=== GIVEN INFORMATION ===

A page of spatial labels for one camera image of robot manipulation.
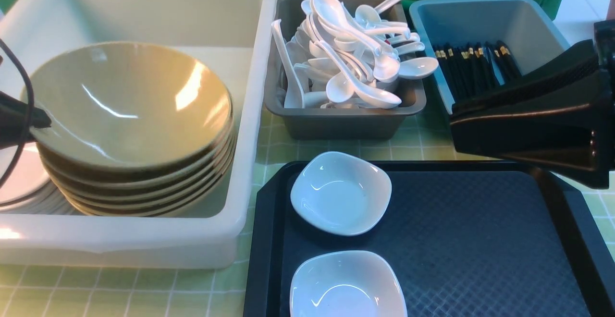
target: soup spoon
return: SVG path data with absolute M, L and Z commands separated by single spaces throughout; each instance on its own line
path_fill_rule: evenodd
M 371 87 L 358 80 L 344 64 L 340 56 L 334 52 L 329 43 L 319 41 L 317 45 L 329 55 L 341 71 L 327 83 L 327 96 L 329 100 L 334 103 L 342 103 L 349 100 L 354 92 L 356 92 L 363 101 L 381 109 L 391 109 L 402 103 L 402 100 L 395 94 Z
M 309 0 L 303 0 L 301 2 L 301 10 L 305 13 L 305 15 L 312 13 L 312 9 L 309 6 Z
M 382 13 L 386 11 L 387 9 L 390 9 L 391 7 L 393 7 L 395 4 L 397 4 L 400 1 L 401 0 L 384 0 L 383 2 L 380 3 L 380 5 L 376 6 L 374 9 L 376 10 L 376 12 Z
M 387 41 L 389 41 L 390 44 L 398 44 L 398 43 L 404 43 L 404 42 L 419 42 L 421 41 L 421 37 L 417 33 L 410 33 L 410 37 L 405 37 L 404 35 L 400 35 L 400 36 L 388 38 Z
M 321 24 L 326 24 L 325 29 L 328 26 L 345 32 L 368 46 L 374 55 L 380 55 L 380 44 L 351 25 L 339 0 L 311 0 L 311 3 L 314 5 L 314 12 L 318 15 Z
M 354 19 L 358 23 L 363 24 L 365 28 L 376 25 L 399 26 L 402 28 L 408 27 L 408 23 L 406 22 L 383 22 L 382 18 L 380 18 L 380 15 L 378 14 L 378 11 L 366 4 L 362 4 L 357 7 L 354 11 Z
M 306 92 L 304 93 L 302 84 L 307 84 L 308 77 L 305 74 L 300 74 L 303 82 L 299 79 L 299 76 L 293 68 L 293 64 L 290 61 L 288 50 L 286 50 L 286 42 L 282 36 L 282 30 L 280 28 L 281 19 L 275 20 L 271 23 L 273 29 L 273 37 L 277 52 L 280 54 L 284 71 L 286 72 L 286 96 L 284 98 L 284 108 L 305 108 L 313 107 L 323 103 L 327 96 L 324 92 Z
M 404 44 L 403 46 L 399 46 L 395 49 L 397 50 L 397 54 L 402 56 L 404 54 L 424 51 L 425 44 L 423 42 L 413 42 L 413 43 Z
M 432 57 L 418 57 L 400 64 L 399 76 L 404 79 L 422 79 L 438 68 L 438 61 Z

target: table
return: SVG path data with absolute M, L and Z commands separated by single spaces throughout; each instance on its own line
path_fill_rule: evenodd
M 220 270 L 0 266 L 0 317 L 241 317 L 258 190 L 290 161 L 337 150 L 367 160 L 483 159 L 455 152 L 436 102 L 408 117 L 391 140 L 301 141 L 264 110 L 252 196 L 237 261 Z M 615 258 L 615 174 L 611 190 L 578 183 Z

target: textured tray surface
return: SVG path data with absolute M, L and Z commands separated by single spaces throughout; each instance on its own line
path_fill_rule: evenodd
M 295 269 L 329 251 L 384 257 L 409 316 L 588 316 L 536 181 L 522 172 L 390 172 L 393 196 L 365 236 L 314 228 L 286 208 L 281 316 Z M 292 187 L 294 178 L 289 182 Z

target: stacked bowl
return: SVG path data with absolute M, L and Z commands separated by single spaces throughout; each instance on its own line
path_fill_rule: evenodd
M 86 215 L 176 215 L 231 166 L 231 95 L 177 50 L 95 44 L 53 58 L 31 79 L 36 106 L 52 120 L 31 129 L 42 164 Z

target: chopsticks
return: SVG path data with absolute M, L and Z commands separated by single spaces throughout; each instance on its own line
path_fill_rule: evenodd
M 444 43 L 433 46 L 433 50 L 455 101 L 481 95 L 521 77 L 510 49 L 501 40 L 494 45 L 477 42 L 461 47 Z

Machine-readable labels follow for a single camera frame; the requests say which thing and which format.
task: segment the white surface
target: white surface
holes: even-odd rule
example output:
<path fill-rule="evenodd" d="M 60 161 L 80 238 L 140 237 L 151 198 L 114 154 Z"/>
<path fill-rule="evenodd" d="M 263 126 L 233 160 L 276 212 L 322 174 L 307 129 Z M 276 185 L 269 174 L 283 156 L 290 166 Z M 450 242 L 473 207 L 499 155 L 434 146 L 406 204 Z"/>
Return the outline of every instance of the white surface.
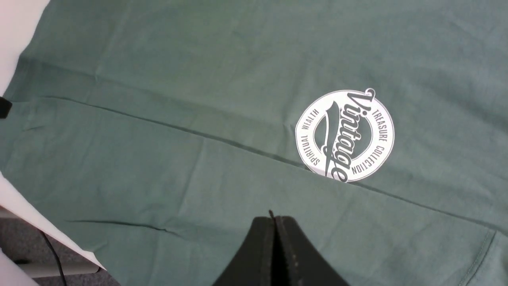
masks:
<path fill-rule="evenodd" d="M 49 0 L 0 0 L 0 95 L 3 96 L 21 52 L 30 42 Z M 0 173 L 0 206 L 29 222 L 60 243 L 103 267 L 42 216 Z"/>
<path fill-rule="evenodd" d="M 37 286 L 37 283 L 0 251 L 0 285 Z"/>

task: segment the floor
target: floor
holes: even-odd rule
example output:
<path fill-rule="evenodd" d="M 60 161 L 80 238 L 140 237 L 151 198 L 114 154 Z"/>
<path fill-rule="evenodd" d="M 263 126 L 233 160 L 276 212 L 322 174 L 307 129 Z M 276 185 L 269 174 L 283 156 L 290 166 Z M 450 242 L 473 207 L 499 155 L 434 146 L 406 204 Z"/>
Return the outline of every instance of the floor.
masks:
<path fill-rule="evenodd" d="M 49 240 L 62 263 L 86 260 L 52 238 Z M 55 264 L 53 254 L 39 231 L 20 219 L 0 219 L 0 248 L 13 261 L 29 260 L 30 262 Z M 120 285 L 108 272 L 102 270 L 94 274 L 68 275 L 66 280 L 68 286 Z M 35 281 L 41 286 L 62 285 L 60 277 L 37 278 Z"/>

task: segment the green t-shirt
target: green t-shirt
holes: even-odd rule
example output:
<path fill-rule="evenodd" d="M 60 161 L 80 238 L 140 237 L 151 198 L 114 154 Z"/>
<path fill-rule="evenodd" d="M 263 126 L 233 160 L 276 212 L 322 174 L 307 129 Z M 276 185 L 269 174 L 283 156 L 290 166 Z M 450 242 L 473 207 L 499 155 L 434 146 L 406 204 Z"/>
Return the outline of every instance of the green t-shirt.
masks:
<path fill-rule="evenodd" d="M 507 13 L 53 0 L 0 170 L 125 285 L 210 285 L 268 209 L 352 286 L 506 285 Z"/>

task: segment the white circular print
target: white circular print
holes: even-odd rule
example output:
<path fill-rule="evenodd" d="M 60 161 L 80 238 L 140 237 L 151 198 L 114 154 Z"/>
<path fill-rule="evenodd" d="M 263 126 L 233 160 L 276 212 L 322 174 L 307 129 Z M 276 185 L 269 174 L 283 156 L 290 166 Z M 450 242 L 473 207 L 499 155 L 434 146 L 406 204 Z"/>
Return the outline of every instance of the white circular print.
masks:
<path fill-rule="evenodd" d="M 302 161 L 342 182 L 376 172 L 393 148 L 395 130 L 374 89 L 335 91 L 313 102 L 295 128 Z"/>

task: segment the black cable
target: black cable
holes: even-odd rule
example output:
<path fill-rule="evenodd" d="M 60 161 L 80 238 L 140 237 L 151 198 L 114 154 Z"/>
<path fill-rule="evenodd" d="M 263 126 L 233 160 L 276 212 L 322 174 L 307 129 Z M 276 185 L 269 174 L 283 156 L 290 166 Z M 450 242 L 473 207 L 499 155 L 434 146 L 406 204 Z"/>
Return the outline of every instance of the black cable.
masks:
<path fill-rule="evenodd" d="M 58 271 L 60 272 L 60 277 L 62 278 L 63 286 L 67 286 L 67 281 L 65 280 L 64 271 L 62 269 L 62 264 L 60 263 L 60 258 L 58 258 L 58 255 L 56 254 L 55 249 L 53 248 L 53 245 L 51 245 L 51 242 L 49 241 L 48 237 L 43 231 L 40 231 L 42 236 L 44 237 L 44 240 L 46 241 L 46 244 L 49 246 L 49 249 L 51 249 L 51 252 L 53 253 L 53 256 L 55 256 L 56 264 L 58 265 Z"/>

===
=== GIVEN INFORMATION ===

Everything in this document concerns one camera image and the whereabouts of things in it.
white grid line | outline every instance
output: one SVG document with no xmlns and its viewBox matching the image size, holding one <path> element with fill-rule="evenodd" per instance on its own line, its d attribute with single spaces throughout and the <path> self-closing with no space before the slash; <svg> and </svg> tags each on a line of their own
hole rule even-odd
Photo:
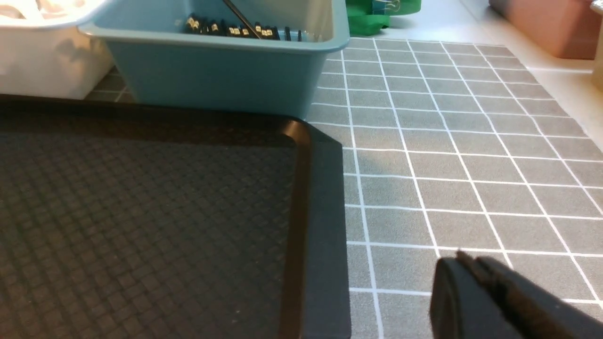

===
=== GIVEN INFORMATION ===

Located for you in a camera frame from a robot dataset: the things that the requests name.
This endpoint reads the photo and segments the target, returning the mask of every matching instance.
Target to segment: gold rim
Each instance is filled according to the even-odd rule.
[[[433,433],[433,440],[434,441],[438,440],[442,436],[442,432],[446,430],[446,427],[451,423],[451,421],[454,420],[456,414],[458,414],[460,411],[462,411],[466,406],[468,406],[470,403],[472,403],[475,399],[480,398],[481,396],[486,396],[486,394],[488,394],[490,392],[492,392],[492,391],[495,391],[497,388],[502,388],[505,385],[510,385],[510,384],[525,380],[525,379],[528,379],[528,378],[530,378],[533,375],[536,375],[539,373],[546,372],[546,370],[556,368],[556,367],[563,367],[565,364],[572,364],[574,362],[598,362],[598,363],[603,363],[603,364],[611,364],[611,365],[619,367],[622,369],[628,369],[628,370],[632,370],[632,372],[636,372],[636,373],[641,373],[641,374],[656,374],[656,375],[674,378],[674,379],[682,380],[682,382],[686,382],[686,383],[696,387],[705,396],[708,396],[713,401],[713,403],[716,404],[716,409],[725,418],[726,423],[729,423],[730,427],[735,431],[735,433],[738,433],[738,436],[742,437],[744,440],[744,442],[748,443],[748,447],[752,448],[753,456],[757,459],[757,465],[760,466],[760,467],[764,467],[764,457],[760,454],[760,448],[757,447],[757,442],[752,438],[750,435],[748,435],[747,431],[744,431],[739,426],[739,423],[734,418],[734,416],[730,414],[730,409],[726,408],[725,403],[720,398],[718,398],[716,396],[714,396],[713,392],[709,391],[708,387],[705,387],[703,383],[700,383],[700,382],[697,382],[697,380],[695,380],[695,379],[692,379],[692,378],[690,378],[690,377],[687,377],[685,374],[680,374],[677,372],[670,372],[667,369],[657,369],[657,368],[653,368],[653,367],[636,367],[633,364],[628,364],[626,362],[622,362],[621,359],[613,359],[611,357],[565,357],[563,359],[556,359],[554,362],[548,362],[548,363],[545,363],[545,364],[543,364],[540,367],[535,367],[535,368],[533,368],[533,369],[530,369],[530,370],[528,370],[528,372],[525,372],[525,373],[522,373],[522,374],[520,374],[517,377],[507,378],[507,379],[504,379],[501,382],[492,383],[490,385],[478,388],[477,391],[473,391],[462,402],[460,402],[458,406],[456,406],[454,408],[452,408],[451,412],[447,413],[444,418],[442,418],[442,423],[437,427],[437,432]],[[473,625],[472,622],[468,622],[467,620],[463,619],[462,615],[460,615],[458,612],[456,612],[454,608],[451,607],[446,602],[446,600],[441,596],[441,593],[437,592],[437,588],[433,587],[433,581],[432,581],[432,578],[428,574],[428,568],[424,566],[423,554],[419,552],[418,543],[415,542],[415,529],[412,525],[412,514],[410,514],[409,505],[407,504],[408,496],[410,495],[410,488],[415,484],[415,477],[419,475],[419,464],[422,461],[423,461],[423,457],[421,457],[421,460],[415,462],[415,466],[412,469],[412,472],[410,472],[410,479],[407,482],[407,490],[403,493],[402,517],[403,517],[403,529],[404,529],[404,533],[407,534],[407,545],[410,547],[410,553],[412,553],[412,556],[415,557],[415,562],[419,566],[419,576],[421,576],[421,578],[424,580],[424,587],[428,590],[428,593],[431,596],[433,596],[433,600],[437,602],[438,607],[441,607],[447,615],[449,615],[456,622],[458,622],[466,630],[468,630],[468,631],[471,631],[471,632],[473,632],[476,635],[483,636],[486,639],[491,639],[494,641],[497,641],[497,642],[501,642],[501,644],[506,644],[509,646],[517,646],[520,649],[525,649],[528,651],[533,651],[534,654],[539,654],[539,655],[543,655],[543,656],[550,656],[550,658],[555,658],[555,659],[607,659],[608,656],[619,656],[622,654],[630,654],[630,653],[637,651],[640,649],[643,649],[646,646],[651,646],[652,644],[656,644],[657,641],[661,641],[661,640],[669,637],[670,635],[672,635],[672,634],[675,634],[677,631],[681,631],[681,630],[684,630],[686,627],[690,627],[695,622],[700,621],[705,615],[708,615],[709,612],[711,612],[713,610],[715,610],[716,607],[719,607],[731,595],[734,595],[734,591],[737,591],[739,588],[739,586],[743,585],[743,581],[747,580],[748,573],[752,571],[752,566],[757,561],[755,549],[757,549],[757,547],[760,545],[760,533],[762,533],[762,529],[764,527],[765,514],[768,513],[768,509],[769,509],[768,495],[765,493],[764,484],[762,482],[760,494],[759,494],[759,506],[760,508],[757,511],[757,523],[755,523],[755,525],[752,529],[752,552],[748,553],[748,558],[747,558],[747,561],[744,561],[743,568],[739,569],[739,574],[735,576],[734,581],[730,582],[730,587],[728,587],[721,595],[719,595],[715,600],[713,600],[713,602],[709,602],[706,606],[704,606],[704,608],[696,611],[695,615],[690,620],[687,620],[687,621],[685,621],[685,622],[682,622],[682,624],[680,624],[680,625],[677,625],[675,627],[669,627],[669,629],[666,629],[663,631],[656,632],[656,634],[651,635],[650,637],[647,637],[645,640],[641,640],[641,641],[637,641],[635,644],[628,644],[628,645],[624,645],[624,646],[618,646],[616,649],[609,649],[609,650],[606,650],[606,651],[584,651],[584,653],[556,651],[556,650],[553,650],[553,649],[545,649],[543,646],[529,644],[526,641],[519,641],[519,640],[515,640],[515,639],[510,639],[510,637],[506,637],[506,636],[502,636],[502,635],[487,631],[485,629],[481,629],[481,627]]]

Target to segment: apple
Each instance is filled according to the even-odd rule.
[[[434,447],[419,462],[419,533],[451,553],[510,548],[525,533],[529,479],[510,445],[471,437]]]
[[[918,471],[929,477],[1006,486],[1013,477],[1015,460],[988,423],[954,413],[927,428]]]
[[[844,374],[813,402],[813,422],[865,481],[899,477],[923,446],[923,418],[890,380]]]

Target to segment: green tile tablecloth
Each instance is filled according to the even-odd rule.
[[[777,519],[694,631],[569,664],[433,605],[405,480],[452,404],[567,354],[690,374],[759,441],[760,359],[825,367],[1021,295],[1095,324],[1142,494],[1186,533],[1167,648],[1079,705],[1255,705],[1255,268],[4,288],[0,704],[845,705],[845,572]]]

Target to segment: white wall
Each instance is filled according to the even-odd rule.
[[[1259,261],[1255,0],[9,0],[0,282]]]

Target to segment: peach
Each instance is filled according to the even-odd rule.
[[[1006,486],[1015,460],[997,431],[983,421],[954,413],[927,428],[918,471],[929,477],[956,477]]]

===

| YOUR INSTRUCTIONS |
Check the records above and copy each line that has the string "labels".

| TASK SOLUTION |
A page of spatial labels for one camera image of robot manipulation.
Machine-readable labels follow for a single camera frame; the requests say which thing and which format.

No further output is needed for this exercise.